HOW TO COMPLETE THIS TASK: Each line from the one holding "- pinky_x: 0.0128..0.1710" to the end of the data below must be output verbatim, with no other lines.

DATA EXTRACT:
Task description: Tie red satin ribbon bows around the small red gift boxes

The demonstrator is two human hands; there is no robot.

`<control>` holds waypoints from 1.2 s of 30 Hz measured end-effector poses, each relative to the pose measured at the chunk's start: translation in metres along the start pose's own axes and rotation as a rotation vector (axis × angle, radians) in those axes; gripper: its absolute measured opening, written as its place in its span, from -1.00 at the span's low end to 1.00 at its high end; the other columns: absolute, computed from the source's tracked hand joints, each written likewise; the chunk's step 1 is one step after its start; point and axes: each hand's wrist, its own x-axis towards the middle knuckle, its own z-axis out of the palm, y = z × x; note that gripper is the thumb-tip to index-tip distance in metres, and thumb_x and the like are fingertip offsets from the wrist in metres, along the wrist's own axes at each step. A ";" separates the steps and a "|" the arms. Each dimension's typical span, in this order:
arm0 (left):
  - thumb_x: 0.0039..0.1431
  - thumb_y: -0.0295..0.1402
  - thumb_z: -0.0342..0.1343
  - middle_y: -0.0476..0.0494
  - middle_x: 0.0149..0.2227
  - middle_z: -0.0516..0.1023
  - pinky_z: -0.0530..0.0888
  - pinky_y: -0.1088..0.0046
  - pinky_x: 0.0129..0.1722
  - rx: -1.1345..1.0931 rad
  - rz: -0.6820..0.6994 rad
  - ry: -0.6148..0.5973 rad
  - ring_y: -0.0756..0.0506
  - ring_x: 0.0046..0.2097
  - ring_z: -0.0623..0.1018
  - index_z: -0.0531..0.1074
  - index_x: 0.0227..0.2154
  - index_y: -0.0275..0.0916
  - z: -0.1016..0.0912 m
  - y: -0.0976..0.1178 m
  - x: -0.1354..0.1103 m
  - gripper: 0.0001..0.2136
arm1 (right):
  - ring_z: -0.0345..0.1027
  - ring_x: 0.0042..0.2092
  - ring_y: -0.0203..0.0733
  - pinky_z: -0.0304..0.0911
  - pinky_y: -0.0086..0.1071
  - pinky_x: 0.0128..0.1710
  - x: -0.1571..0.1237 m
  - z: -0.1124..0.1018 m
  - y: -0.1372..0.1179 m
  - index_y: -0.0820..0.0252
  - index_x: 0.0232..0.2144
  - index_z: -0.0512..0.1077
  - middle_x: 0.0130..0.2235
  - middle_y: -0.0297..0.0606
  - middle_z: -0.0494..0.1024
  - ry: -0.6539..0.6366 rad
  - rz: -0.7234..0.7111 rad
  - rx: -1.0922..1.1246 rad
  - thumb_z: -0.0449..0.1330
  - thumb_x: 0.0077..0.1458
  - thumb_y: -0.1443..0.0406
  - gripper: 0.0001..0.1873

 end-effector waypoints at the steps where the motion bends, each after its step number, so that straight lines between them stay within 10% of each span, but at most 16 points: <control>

EXERCISE RESULT:
  - pinky_x: 0.0128..0.1710
  - x: -0.1571..0.1237 m
  - z: -0.1124..0.1018 m
  - y: -0.1372..0.1179 m
  - index_y: -0.0820..0.0252
  - index_x: 0.0232..0.2144
  - index_z: -0.0512..0.1077
  - middle_x: 0.0130..0.2235
  - middle_y: -0.0297..0.0606
  - middle_z: -0.0494..0.1024
  - ry: -0.6539..0.6366 rad
  - rz: -0.7234..0.7111 rad
  - rx: -1.0922..1.1246 rad
  - thumb_z: -0.0449..0.1330
  - thumb_x: 0.0077..0.1458
  - thumb_y: -0.1443..0.0406
  - gripper: 0.0001..0.1873

 end-effector waypoints at the steps where the motion bends, each after its step number, so that straight lines between them stay within 10% of each span, but at most 16 points: <control>

Work on the answer is now done.